INFORMATION PROVIDED:
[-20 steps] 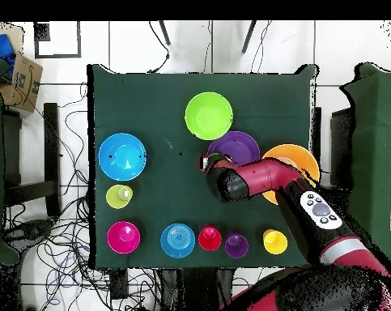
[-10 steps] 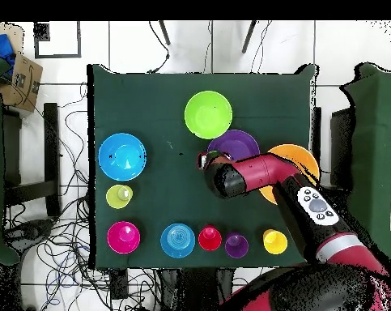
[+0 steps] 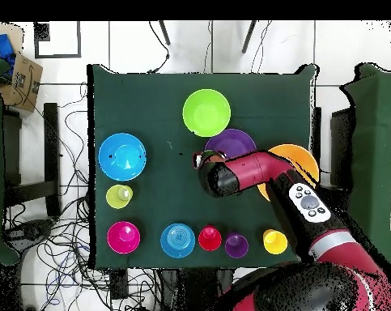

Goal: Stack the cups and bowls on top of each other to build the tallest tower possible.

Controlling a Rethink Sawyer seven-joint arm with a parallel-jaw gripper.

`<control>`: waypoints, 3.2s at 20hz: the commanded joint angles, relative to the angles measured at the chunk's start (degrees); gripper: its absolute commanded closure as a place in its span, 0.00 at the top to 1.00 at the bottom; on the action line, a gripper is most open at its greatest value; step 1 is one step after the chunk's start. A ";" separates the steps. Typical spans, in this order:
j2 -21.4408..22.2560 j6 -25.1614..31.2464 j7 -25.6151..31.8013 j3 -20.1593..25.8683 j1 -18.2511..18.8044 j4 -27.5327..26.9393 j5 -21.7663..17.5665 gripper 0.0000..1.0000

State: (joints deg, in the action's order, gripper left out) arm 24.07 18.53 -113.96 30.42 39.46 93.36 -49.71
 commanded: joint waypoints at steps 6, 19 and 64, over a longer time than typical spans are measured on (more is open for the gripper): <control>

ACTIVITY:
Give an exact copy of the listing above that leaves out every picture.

RESPONSE TO THE TASK:
[-20 steps] 
[-10 steps] 
[+0 steps] 

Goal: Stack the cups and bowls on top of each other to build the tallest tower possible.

Controlling a Rethink Sawyer seven-joint arm with a parallel-jaw gripper.

`<control>`: waypoints, 3.2s at 20hz: the commanded joint angles, relative to the angles measured at the chunk's start (degrees); gripper: its absolute commanded closure as a place in its span, 0.00 at the top to 1.00 at the bottom; on the action line, a gripper is most open at its greatest value; step 1 is one step after the chunk's start. A ";" separates the steps. Typical spans, in this order:
j2 -21.4408..22.2560 j6 -25.1614..31.2464 j7 -25.6151..31.8013 j3 -20.1593..25.8683 j1 -18.2511..18.8044 j4 -27.5327..26.9393 j5 -21.7663..17.5665 gripper 0.0000..1.0000

State: (joints deg, in the action's order, gripper left out) arm 24.07 18.53 -113.96 30.42 39.46 93.36 -49.71
 commanded: joint waypoints at steps 6, 19 and 64, over a longer time than typical spans are measured on (more is open for the gripper): <control>

The output has been completed.